== Task requirements ==
Only the line containing "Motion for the" and the lines after it, up to the end of the listing, should be written out, each exactly as given.

== Data provided ==

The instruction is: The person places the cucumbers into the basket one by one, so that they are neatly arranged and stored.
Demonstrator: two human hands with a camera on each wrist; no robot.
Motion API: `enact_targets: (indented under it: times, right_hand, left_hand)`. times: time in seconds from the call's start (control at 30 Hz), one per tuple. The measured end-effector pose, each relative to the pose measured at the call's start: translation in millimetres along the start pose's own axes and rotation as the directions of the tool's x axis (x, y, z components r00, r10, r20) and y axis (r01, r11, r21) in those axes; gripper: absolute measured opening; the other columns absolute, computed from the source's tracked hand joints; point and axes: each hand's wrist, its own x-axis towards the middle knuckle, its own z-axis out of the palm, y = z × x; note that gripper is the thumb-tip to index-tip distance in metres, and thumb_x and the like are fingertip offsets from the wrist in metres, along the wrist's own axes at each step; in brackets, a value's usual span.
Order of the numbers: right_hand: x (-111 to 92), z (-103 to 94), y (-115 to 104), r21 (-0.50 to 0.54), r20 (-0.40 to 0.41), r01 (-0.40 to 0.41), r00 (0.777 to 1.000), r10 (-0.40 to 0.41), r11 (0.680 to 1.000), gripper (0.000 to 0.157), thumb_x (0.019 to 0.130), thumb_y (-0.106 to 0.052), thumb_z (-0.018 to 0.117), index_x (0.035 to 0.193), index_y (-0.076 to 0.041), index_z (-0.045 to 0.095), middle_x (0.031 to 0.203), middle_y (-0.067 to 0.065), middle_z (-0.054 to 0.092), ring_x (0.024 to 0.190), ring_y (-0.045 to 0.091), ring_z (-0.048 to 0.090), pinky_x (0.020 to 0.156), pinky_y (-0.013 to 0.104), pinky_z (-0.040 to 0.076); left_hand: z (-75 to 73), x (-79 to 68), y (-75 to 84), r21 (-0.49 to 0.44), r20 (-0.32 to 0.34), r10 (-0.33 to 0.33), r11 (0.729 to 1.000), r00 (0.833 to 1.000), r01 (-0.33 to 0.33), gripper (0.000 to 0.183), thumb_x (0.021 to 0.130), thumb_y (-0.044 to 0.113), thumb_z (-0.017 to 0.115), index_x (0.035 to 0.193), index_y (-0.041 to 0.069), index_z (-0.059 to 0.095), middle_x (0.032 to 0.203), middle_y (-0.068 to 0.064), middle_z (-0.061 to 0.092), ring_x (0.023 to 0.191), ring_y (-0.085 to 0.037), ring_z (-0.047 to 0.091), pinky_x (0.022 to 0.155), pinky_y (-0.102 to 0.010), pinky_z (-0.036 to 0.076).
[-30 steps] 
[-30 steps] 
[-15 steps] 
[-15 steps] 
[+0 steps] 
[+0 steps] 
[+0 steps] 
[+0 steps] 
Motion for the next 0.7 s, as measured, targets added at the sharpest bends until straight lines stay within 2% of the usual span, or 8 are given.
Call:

== Answer box ==
Motion for the next 0.7 s, as measured, targets added at the sharpest bends until straight lines stay within 2% of the usual span, or 8 are given.
Call:

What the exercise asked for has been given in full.